## Task item
Both the line with "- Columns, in" and the line with "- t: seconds" in the records below must appear in the output, along with every line between them, exactly and with nothing added.

──────────────────────────────

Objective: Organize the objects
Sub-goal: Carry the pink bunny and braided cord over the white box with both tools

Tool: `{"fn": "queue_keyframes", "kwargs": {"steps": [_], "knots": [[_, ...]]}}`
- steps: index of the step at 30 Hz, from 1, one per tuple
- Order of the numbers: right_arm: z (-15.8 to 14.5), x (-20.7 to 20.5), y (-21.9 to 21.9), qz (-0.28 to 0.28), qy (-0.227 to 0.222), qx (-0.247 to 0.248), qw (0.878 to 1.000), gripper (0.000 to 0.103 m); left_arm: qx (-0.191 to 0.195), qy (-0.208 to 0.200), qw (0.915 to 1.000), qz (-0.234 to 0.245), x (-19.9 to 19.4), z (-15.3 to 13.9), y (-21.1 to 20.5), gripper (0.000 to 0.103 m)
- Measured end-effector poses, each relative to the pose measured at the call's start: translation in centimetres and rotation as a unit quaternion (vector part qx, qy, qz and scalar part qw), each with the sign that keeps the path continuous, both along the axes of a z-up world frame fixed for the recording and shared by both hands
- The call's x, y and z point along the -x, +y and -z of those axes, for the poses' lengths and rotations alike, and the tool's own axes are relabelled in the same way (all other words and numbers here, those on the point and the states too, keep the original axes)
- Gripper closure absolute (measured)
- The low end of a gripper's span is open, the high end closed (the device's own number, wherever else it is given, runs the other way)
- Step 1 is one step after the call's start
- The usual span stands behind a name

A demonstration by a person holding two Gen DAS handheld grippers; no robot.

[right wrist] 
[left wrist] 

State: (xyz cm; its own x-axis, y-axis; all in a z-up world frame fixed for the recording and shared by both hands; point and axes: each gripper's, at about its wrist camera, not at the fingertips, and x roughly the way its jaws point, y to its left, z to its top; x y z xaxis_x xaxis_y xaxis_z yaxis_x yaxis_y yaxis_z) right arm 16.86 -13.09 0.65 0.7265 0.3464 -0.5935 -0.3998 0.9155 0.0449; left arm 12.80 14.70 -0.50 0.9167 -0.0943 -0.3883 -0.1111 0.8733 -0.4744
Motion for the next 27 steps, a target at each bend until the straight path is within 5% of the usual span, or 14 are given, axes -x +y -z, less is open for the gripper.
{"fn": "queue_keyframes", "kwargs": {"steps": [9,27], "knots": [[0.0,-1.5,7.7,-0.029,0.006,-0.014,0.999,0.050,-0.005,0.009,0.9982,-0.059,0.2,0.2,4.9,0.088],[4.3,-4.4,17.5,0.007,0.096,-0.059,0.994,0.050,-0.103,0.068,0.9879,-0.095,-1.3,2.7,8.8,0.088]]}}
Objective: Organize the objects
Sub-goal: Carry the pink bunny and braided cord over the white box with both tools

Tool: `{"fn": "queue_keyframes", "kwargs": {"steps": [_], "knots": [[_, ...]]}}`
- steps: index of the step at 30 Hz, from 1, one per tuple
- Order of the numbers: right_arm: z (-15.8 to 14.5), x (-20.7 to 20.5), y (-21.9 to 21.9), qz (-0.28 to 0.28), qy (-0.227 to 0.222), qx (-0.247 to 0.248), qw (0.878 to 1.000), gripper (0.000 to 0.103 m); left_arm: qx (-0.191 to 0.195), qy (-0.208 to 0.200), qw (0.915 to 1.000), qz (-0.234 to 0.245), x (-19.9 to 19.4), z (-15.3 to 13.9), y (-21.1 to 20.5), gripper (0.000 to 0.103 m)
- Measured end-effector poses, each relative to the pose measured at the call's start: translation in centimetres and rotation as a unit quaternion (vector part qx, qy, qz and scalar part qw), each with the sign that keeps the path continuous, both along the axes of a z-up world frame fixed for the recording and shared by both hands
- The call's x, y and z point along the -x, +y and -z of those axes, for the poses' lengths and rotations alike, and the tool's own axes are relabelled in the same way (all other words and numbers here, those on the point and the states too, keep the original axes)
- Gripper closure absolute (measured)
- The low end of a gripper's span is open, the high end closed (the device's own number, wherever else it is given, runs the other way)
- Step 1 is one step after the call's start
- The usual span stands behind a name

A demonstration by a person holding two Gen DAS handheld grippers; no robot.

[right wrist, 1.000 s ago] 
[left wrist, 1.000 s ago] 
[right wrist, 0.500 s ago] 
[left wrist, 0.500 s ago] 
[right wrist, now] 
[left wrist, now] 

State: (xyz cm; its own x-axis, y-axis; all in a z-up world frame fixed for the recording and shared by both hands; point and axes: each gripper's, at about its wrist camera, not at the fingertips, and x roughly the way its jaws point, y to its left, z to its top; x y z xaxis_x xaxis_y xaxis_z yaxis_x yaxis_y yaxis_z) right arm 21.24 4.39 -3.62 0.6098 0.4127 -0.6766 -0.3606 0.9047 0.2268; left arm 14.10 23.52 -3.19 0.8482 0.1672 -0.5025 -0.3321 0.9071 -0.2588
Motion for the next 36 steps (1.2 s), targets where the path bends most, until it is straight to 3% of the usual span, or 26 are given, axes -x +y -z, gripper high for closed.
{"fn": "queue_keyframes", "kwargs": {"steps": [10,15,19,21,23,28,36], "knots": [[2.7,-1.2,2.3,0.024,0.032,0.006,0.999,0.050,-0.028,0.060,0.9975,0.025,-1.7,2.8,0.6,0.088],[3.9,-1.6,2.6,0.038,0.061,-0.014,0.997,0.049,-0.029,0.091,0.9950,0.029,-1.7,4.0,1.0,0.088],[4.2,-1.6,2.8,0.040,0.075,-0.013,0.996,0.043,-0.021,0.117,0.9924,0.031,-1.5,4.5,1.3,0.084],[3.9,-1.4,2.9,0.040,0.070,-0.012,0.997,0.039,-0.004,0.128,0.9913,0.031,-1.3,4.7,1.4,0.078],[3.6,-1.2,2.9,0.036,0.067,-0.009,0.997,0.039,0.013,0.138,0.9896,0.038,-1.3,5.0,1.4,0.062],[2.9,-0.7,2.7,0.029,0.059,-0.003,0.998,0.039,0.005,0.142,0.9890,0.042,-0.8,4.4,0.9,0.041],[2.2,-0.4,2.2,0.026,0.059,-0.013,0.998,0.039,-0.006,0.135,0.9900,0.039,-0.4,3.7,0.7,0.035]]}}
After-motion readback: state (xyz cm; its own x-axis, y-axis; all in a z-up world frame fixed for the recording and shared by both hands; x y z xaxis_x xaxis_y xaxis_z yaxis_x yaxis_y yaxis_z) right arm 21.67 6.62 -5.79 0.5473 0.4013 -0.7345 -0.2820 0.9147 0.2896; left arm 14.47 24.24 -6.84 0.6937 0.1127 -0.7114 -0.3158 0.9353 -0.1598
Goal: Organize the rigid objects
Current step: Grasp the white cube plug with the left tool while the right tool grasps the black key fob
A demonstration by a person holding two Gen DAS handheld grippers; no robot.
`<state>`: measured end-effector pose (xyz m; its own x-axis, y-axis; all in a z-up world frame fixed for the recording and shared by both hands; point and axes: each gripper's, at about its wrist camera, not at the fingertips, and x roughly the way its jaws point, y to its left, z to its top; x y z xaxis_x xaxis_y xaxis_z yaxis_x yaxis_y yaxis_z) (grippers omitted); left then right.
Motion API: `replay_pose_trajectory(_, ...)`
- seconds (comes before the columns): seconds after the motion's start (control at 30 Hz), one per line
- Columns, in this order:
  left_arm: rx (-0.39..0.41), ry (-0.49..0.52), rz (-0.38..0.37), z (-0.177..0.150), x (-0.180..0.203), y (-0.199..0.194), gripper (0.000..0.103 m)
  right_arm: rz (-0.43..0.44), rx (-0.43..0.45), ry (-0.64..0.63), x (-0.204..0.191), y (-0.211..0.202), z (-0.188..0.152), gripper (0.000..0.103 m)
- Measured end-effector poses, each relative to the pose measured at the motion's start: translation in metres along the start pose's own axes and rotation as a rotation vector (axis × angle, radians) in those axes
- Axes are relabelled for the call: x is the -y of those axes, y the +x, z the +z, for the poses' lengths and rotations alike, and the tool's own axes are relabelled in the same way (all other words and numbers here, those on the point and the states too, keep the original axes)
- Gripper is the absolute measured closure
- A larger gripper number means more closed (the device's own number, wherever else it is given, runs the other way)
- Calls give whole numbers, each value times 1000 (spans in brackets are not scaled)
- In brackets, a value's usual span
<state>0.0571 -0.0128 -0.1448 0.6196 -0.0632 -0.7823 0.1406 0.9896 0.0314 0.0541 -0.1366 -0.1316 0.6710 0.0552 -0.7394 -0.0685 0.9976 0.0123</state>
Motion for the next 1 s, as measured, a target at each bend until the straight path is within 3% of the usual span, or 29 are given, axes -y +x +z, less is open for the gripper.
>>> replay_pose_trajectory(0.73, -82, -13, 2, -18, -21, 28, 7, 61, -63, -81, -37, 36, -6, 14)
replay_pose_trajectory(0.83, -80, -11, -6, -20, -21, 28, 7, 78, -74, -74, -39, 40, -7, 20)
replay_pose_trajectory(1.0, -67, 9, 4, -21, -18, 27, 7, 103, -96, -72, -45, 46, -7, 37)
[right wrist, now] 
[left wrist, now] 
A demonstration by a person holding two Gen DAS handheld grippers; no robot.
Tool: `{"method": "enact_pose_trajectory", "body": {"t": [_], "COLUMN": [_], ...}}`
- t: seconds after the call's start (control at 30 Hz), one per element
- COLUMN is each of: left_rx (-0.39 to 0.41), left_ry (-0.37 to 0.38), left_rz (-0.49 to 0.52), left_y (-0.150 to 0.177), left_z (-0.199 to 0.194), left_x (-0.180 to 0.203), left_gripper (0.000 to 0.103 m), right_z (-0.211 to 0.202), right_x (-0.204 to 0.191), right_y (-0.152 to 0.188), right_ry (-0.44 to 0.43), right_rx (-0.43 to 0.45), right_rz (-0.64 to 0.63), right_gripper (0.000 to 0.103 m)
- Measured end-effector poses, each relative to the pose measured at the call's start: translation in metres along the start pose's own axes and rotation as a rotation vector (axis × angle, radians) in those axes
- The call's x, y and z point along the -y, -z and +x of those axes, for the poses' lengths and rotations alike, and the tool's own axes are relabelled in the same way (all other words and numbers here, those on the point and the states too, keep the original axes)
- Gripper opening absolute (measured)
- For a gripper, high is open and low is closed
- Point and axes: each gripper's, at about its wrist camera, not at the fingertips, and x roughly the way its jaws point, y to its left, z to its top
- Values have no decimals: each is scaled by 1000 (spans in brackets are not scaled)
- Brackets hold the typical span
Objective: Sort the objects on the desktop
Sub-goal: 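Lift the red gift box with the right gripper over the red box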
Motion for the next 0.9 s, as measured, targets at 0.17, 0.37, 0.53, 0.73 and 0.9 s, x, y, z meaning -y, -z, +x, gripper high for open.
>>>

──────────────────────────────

## Written answer
- Columns, in this order:
  left_arm: rx (-0.39..0.41), ry (-0.49..0.52), rz (-0.38..0.37), z (-0.177..0.150), x (-0.180..0.203), y (-0.199..0.194), gripper (0.000..0.103 m)
  right_arm: rz (-0.43..0.44), rx (-0.43..0.45), ry (-0.64..0.63), x (-0.204..0.191), y (-0.211..0.202), z (-0.188..0.152), gripper (0.000..0.103 m)
- Measured end-effector poses, each relative to the pose measured at the motion's start: translation in metres along the start pose's own axes and rotation as a rotation vector (axis × angle, radians) in those axes
- Axes are relabelled for the call: x is the -y of those axes, y the +x, z the +z, for the poses' lengths and rotations alike, and the tool's own axes are relabelled in the same way (all other words and numbers here, those on the point and the states too, keep the original axes)
- Gripper is the absolute measured closure
- A larger gripper number means more closed (the device's own number, wherever else it is given, runs the other way)
- Calls give whole numbers, each value times 1000 (spans in brackets are not scaled)
- In brackets, a value's usual span
<state>0.0571 -0.0128 -0.1448 0.6196 -0.0632 -0.7823 0.1406 0.9896 0.0314 0.0541 -0.1366 -0.1316 0.6710 0.0552 -0.7394 -0.0685 0.9976 0.0123</state>
Motion for the next 1 s, as measured, a target at each bend until the straight path is within 3% of the usual span, or 29 are given, axes -y +x +z, less is open for the gripper.
>>> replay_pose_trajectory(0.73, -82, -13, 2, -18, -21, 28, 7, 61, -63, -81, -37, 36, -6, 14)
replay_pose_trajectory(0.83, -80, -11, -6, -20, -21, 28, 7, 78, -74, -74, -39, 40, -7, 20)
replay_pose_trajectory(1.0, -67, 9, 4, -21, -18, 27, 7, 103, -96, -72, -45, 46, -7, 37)
[right wrist, now] 
[left wrist, now] 
A demonstration by a person holding two Gen DAS handheld grippers; no robot.
Tool: `{"method": "enact_pose_trajectory", "body": {"t": [_], "COLUMN": [_], ...}}`
- t: seconds after the call's start (control at 30 Hz), one per element

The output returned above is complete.